PwC has put Nigeria’s music industry at roughly $19 billion. Spotify alone paid Nigerian artists $37.5 million in royalties in 2024, more than double what it paid the year before and a genuinely good number for the industry. Sit those two figures next to each other and the gap is the whole argument: an industry-size estimate and the actual, statement-backed cash flow a lender could underwrite today are not the same number, and treating them as though they describe one undifferentiated pool of value waiting for capital is how allocators end up writing a single check into “African music IP” — one discount rate, one exit assumption, one story about where the growth comes from — running the Hipgnosis mistake at a smaller scale, just with less press coverage when it comes due.
Two disciplines are required here, and most allocators only have one built out. Catalog acquisition is fixed-income analysis that happens to involve music, full stop, no matter how the deck describes it. An allocator who can only do that kind of analysis well should stay in that lane rather than let a single valuation model wander across both catalog and platform, much as Hipgnosis let a growth story wander onto a spreadsheet built for annuities, and paid for it in a board resignation and a third of its NAV.

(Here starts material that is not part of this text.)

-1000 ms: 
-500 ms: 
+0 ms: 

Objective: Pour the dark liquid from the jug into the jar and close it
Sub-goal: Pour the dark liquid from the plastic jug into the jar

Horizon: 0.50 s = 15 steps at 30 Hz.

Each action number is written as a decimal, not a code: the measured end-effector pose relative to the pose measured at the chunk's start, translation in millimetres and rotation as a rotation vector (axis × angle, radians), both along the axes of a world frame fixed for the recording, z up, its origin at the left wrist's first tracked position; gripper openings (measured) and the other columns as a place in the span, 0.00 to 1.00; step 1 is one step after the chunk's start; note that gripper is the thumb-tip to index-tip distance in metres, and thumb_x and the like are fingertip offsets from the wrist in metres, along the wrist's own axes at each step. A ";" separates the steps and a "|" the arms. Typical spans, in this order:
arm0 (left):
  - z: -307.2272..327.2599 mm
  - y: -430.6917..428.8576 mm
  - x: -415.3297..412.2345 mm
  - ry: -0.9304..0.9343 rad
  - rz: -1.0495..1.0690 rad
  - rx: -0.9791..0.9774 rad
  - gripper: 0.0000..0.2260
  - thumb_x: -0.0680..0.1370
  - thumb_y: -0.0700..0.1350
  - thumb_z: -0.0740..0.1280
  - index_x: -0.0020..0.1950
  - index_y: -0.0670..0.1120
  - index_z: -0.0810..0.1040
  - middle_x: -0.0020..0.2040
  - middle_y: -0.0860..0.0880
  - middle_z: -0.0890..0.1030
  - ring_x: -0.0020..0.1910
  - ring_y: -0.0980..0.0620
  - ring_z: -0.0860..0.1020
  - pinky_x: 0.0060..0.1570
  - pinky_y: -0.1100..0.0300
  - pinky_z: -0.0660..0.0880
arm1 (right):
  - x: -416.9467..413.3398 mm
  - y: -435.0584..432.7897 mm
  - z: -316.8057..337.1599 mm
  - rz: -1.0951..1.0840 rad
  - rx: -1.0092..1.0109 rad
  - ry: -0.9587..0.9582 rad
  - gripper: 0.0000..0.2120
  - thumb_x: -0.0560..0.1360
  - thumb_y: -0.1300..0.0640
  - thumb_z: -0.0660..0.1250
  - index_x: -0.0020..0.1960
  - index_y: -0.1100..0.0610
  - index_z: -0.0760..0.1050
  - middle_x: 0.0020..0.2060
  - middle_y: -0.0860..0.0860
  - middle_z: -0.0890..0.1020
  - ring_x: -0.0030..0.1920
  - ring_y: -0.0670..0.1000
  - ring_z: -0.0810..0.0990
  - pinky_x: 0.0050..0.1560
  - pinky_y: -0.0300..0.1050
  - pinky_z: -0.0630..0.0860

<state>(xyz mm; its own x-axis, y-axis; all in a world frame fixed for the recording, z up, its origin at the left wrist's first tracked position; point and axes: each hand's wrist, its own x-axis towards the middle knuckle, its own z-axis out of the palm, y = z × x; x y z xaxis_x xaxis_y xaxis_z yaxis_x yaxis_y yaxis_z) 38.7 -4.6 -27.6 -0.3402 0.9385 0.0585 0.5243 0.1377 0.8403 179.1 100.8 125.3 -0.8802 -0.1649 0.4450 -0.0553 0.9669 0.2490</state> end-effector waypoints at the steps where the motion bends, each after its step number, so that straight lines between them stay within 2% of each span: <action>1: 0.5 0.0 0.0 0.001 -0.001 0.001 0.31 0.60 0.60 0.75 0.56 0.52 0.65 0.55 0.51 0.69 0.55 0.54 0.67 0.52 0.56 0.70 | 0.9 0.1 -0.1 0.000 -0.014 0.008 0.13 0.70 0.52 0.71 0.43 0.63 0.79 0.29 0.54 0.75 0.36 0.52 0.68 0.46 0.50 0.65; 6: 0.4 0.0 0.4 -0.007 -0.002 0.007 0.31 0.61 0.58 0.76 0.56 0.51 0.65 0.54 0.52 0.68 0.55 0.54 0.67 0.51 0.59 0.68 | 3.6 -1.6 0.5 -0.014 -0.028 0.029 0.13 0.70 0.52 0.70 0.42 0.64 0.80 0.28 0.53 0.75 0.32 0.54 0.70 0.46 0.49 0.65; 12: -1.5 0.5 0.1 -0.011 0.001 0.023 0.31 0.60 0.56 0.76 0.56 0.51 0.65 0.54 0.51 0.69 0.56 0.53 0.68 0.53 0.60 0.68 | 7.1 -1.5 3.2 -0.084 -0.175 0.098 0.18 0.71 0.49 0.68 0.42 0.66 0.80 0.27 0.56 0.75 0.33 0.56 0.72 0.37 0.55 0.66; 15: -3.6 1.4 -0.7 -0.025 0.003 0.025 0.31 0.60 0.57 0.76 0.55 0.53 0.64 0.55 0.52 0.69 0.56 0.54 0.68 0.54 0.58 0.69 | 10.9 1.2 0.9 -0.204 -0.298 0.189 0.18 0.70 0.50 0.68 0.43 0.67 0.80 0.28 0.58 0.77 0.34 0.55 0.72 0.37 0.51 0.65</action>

Which lane a specific catalog falls into gets decided before any money moves, and it gets decided by lawyers, not by market analysts. Whether a set of rights produces a flat, predictable decay curve or an unpriceable mess depends on whether the chain of title holds: whether every songwriter, every sample clearance, every prior assignment is documented cleanly enough to survive due diligence. Usually that question gets asked after the check clears, when it should be the first one. It’s the subject of the next piece.

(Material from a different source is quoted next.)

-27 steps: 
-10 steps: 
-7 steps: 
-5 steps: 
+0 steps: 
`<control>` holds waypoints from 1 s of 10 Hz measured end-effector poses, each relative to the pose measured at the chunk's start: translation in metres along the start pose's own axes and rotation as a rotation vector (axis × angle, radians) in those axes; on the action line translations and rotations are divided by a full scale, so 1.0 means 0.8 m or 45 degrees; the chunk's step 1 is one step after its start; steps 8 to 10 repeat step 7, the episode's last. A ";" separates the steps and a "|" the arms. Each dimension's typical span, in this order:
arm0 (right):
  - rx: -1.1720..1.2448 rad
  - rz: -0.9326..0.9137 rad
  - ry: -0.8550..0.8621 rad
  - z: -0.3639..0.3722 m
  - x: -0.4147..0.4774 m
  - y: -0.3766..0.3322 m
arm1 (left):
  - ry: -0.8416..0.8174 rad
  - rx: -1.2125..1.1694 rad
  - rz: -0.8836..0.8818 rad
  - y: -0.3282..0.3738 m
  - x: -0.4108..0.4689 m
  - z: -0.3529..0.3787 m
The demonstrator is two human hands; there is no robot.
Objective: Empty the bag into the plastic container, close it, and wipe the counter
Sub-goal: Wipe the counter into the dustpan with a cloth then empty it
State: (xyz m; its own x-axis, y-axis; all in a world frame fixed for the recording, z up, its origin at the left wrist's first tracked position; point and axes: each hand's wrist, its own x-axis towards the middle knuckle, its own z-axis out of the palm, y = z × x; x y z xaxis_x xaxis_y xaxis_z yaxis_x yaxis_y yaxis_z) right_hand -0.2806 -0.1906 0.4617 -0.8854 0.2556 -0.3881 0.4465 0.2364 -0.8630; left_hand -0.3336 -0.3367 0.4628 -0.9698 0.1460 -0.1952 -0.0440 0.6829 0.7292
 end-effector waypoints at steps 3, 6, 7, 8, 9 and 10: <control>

That’s the part with real stakes attached. Kobalt raised $266.5 million and Concord raised $850 million in the last few years by securitizing music rights into bonds. That packaged royalty income into something a debt investor could underwrite with confidence, precisely because the income was legible enough to model. Nothing comparable exists yet at scale for African catalogs. The underlying songs don’t earn any less; too few of them have been sorted cleanly enough, on clean title, clear posture, active versus passive, to package that way. This is a capital-formation gap before it’s a valuation gap. Every African catalog and platform priced correctly, in the right lane, with the right discipline, is one step closer to being an asset a debt investor could actually collateralize rather than one only a patient equity check can touch. The songs don’t know what kind of asset they are. The people pricing them have to.